Once the line holding "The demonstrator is" is found in the listing below, write it out and each later line exactly, up to and including the one holding "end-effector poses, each".

*** Dataset content ***

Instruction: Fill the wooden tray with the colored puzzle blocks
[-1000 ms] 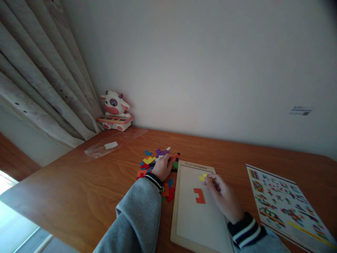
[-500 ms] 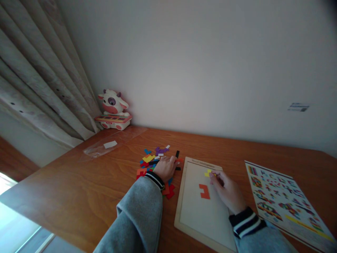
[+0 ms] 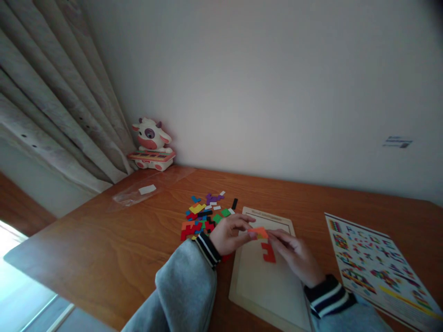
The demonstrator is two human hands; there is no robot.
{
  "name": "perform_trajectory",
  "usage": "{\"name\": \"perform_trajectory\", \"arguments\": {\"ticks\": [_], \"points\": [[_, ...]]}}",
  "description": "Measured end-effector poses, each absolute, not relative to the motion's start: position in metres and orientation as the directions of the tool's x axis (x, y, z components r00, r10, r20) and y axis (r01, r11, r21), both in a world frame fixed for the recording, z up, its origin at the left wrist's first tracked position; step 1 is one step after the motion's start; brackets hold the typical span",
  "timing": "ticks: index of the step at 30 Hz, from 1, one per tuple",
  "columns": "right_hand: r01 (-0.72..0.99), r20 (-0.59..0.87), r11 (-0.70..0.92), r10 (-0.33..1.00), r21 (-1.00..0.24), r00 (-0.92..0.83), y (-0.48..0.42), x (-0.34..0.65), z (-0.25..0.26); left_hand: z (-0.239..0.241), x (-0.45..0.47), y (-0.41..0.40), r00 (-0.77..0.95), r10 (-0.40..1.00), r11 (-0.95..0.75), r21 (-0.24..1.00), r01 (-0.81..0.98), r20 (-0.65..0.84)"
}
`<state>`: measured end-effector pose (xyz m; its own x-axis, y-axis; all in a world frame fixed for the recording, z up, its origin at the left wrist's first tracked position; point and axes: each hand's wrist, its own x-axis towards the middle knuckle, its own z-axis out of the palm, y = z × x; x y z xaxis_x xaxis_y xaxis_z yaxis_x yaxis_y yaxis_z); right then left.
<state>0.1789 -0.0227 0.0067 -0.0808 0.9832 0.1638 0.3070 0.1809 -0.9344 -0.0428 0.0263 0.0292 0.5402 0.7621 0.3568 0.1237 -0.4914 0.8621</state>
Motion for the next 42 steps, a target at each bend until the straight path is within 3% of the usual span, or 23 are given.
{"name": "perform_trajectory", "arguments": {"ticks": [4,9,13,17,21,26,31,35,38,42], "points": [[0.241,0.157,0.191,0.976,-0.951,-0.154,-0.026,0.173,0.007,0.022,-0.032,0.016,0.622,0.720,-0.415,0.909,0.032,0.307],[0.186,0.104,0.115,0.992,-0.976,-0.068,-0.026,0.174,0.001,0.009,-0.029,0.019,0.608,0.760,-0.374,0.919,0.122,0.229],[0.172,0.146,0.162,0.984,-0.972,-0.101,-0.030,0.173,0.006,0.008,-0.030,0.021,0.579,0.788,-0.359,0.920,0.160,0.207],[0.222,0.209,0.242,0.965,-0.944,-0.161,-0.029,0.170,0.010,0.007,-0.032,0.023,0.541,0.816,-0.372,0.903,0.216,0.206],[0.271,0.240,0.241,0.970,-0.932,-0.037,-0.024,0.172,0.008,0.006,-0.032,0.025,0.520,0.832,-0.356,0.903,0.238,0.191],[0.265,0.185,0.143,0.973,-0.954,0.140,-0.020,0.184,0.003,0.004,-0.034,0.036,0.257,0.930,-0.313,0.932,0.185,0.262],[0.271,0.134,0.075,0.970,-0.960,0.204,-0.017,0.190,-0.002,0.004,-0.047,0.052,0.012,0.949,-0.310,0.932,0.187,0.314],[0.246,0.114,0.057,0.968,-0.968,0.225,-0.016,0.190,-0.004,0.008,-0.052,0.058,-0.074,0.988,-0.143,0.987,-0.080,0.137],[0.237,0.136,0.079,0.962,-0.968,0.238,-0.016,0.191,-0.004,0.011,-0.051,0.059,-0.054,0.998,0.016,0.945,-0.326,-0.036],[0.226,0.152,0.087,0.945,-0.970,0.288,-0.014,0.193,-0.005,0.010,-0.051,0.059,-0.050,0.993,0.078,0.900,-0.429,-0.110]]}}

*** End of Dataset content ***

Expected answer —
The demonstrator is two human hands; there is no robot.
{
  "name": "perform_trajectory",
  "usage": "{\"name\": \"perform_trajectory\", \"arguments\": {\"ticks\": [_], \"points\": [[_, ...]]}}",
  "description": "Measured end-effector poses, each absolute, not relative to the motion's start: position in metres and orientation as the directions of the tool's x axis (x, y, z components r00, r10, r20) and y axis (r01, r11, r21), both in a world frame fixed for the recording, z up, its origin at the left wrist's first tracked position; step 1 is one step after the motion's start; brackets hold the typical span",

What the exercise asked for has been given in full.